EXERCISE OBJECTIVE
Starting at the first line of the data below, retype every line up to and including the one containing "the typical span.".

DATASET EXCERPT
[Start of Attachment]

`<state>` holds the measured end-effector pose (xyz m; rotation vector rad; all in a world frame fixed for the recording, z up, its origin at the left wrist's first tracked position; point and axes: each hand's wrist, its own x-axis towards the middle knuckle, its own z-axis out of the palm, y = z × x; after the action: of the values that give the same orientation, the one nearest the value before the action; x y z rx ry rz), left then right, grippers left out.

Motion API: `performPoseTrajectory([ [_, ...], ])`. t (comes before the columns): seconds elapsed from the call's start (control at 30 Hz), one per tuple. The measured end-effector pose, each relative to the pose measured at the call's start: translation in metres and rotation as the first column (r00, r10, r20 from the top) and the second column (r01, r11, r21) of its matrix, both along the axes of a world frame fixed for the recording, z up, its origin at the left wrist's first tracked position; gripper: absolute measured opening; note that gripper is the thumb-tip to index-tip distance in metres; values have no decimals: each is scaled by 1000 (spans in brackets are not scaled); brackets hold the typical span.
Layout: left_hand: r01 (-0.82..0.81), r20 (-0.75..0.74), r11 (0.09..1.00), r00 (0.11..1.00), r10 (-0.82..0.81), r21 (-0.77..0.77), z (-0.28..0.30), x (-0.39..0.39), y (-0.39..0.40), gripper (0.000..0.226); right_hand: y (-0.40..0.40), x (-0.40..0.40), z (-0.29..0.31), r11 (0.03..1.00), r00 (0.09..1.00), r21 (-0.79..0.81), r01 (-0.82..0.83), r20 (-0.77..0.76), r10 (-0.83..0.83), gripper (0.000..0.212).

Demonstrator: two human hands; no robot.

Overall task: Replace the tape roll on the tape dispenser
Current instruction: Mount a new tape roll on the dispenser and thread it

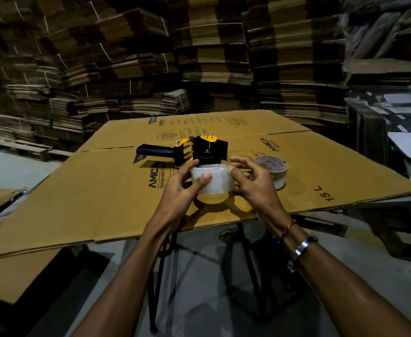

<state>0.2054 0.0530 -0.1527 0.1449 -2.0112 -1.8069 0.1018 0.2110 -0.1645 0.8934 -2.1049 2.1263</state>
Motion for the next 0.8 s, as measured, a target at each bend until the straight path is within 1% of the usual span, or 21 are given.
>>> performPoseTrajectory([
  [0.07, 4, -10, 1000, 1000, -4, 13, -1, 0, 0, 57, -1, 0, -2, 999, 1000, 25, 28, 13, -29, 32],
  [0.13, 10, -15, 1000, 1000, -9, 24, -1, 0, 0, 60, -1, -1, -2, 999, 999, 18, 47, 26, -47, 34],
  [0.2, 9, -9, 998, 1000, -8, 58, -1, 1, -1, 63, -1, -3, -2, 997, 995, -51, 51, 85, -47, 26],
  [0.27, 12, -2, 994, 1000, -12, 104, 1, 0, -2, 61, 1, -3, 0, 991, 987, -130, 37, 159, -16, 16],
  [0.33, 26, 2, 986, 1000, -26, 162, 3, 0, -2, 58, 2, -3, 1, 987, 978, -158, 5, 206, 28, 14],
  [0.37, 28, 2, 982, 1000, -29, 184, 3, 0, -3, 59, 2, -1, 2, 987, 975, -157, -21, 215, 55, 20],
  [0.43, 29, -4, 982, 1000, -28, 187, 2, -1, -4, 61, 1, 2, 5, 992, 974, -108, -69, 208, 91, 40],
  [0.47, 28, -9, 984, 1000, -27, 173, 1, -1, -4, 61, 1, 2, 7, 995, 978, -64, -74, 190, 85, 45],
  [0.53, 30, -16, 989, 999, -28, 148, -1, -1, -4, 62, 1, 3, 9, 998, 986, -11, -58, 155, 59, 44],
  [0.67, 18, -22, 992, 1000, -16, 124, -2, -1, -4, 63, 0, 2, 0, 1000, 997, -11, 9, 81, -8, 39],
  [0.8, -22, -33, 994, 999, 26, 108, -1, -2, -3, 62, -1, 10, -5, 993, 985, 20, 114, -130, -111, 27],
])
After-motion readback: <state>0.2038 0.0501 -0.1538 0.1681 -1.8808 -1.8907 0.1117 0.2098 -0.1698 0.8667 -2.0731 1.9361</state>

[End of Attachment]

TASK ANSWER
`<state>` holds the measured end-effector pose (xyz m; rotation vector rad; all in a world frame fixed for the recording, z up, its origin at the left wrist's first tracked position; point and axes: each hand's wrist, its own x-axis towards the middle knuckle, its own z-axis out of the palm, y = z × x; after the action: of the values that give the same orientation, the one nearest the value before the action; x y z rx ry rz), left then right, grippers left out.

Motion API: `performPoseTrajectory([ [_, ...], ])`. t (comes before the columns): seconds elapsed from the call's start (control at 30 Hz), one per tuple. The measured end-effector pose, each relative to the pose measured at the call's start: translation in metres and rotation as the first column (r00, r10, r20 from the top) and the second column (r01, r11, r21) of its matrix, both along the axes of a world frame fixed for the recording, z up, its origin at the left wrist's first tracked position; gripper: absolute measured opening; note that gripper is the thumb-tip to index-tip distance in metres; values have no decimals: each is scaled by 1000 (spans in brackets are not scaled); brackets hold the typical span.

The answer contains nothing further.